高校の空手道部に入部し、ちょうど1年間が経った2007年。3月に行なわれる春の選抜大会で僕は衝撃の試合を見ました。
春の選抜大会なので、全体のレベルも高校生最高峰。見応えのある試合ばかりでしたが、そんな中でも、その試合は格段、別次元のものでした。
ハイレベルの攻防戦が予想されたインターハイ準決勝
大会も終盤に差し掛かり、準決勝戦の試合でした。
一人はインターハイ、国体と制している絶対王者。その対戦相手も関東圏内の強豪高の対抗馬として優勝候補に挙がっている選手。
絶対王者はスピード感溢れる突き攻撃に加え、蹴りも早く、超攻撃型の選手。対する相手の選手はカウンター主体のようでありながら、一変して攻撃的なスタイルも見せることが出来るオールマイティー型の選手です。
このように、客観的に見てもハイレベルの攻防戦が予想されますが、当時の僕は絶対王者を倒せるのはこの選手しかいないと注目していたので、余計に印象に残っています。
いつもと違う絶対王者、勝負が動いたのは…
この試合が一番印象に残っている理由のひとつは、ハイレベルな攻防戦を目の当たりにしたことです。
試合が始まり、どのような展開になるかと思っていたら、両者見合ったままなかなか攻撃に移る動きがありませんでした。
空手道のルールを簡単に説明をすると、試合時間2分間のポイント制であり、試合時間内に、いかに有効打を与えられたかを競う競技となっております。
いつもの絶対王者は、生半可なカウンター使いには、反応されないほどのスピードで攻め、ポイントを取ってくる選手なのですが、この試合では対戦相手の技術をよほど警戒していたのか、なかなか攻めの動作に動きません。
もちろん、全く攻撃をせず見合っているわけではなく、お互いにフェイントを掛け合いながら攻撃の隙を見計らっての攻防が繰り返されていて、その中でも絶対王者は時間を掛けながらじっくりと2ポイントをとっておりました。

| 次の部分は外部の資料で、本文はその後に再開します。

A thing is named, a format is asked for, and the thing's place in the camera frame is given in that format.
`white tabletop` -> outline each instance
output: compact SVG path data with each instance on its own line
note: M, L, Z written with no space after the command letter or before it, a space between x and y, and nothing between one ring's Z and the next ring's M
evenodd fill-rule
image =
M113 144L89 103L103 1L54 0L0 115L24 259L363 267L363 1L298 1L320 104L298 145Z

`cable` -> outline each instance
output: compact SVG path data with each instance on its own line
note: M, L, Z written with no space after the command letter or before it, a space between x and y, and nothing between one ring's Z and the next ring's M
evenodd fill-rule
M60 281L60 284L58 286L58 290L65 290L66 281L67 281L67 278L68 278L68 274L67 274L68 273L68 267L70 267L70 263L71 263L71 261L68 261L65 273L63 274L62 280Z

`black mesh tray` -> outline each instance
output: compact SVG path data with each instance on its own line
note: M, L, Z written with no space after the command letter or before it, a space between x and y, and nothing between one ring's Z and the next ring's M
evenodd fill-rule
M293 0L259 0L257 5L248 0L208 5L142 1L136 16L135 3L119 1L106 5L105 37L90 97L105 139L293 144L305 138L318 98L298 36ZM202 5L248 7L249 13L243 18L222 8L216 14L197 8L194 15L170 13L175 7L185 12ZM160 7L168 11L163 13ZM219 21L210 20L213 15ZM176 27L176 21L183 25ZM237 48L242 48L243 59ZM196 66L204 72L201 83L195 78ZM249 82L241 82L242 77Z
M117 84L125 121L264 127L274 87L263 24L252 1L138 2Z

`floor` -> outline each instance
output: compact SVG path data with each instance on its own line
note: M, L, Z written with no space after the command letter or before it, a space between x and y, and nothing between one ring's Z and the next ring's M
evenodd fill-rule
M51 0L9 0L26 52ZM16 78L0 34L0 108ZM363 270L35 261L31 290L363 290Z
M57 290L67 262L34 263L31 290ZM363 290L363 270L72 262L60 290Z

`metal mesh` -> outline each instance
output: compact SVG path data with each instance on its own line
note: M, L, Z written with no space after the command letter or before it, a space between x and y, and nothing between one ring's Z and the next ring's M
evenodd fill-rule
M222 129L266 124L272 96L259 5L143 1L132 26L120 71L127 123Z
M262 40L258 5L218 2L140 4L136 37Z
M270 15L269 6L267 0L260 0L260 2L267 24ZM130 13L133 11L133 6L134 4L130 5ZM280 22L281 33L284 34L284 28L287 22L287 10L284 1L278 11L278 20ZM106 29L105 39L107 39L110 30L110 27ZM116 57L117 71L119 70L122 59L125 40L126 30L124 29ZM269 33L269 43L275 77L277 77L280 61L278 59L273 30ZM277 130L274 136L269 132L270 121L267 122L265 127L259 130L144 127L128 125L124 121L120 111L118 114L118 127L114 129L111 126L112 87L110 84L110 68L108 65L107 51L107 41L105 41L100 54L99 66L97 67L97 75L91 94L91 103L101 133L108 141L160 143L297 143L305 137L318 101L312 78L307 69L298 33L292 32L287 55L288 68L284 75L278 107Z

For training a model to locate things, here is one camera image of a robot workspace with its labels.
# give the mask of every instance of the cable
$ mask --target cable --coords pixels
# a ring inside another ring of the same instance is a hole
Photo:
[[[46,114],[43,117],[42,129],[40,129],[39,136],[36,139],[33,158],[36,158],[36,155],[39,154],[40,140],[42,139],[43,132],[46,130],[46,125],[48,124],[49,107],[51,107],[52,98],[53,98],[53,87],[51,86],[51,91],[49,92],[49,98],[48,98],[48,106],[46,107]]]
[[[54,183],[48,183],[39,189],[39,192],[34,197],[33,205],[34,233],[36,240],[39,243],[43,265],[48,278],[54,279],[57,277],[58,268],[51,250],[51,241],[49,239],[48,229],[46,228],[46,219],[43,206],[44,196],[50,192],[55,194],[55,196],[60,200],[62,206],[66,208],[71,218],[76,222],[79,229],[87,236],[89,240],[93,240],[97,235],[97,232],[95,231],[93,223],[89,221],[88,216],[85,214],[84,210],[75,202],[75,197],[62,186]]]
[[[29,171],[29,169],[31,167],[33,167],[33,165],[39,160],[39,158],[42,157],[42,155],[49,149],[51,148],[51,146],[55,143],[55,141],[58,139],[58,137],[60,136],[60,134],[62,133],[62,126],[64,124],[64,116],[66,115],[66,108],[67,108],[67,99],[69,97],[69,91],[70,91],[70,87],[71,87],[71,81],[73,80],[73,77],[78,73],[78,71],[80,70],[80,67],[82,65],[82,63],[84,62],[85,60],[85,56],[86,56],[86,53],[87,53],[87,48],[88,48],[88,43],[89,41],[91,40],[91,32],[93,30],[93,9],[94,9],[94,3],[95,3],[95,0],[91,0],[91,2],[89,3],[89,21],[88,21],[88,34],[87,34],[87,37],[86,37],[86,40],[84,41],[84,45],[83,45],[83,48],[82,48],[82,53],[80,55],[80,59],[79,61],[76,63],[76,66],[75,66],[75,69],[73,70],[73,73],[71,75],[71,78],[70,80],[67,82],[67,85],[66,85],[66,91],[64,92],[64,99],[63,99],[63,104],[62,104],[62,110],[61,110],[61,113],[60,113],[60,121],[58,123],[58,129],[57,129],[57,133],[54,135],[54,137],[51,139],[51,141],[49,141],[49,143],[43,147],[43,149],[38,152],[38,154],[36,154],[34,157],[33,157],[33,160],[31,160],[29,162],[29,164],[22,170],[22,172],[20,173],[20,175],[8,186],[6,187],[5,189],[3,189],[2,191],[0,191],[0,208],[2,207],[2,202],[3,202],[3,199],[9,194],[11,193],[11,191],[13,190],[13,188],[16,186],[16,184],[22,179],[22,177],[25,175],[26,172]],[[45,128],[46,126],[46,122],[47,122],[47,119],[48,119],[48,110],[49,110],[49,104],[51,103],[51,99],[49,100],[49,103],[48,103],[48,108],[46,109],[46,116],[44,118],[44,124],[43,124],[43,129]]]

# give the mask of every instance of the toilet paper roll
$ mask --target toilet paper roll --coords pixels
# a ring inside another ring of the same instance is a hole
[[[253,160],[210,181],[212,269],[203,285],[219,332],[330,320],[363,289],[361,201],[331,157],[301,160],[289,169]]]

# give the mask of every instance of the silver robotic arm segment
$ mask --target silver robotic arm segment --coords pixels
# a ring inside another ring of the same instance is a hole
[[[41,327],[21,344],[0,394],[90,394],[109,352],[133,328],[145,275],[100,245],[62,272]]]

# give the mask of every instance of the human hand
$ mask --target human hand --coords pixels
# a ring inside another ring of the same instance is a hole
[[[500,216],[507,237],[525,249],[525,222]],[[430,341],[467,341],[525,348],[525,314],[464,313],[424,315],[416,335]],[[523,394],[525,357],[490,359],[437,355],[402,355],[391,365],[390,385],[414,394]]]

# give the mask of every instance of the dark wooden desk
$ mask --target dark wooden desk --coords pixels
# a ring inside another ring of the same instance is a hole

残り時間30秒過ぎたところでも対戦相手になかなか動きはありません。このままでは時間切れとなり絶対王者の勝利となってしまいます。残り10秒をきったところで動きがありました。
絶対王者が一瞬の隙を突いて攻めて来たところを大きく後ろに下がり始めたのです。こうなると攻め手側は前に出て更に攻め続けます。
後ろは場外の線がある状況、場外に出ることは空手道のルール上ペナルティーの対象になります。
そのとき、追われた選手が驚きの技を繰り広げたのです。
カウンターの蹴り!
ここでなんとカウンターの上段蹴りを決めたのです。
空手道はポイント制で、突き攻撃は基本は1ポイント、蹴り攻撃だと腹部を中心とした中段蹴りは2ポイント、顔面への上段蹴りは3ポイントとなっております。すでに絶対王者が2ポイント先制している状況で逆転が狙えるのは3ポイントの上段蹴りだけです。
会場からは大きな歓声が沸きましたが、審判は場外の判定。逆転の蹴りは幻となり、時間切れにより2-0で絶対王者の勝利となりました。
恐らく対戦相手の選手はハイスコアを競い合う試合展開にならないことを見込んで、最後の最後で試合をひっくり返すと同時に時間切れを狙ったのでしょう。結果的に、最後に放った蹴りのポイントは認められなかったものの勝負は紙一重、絶対王者が逆転されていた可能性もあります。
この試合を見て、僕はハイレベルの攻防戦のみならず、試合終盤の怖さを知ることになりました。「試合において、一瞬も気を抜ける場面はないんだ…」。
世の中には油断大敵という言葉があります。何事にも油断することなく、最後まで気を引き締めて取り組むことが大切だと、教えられる試合でした。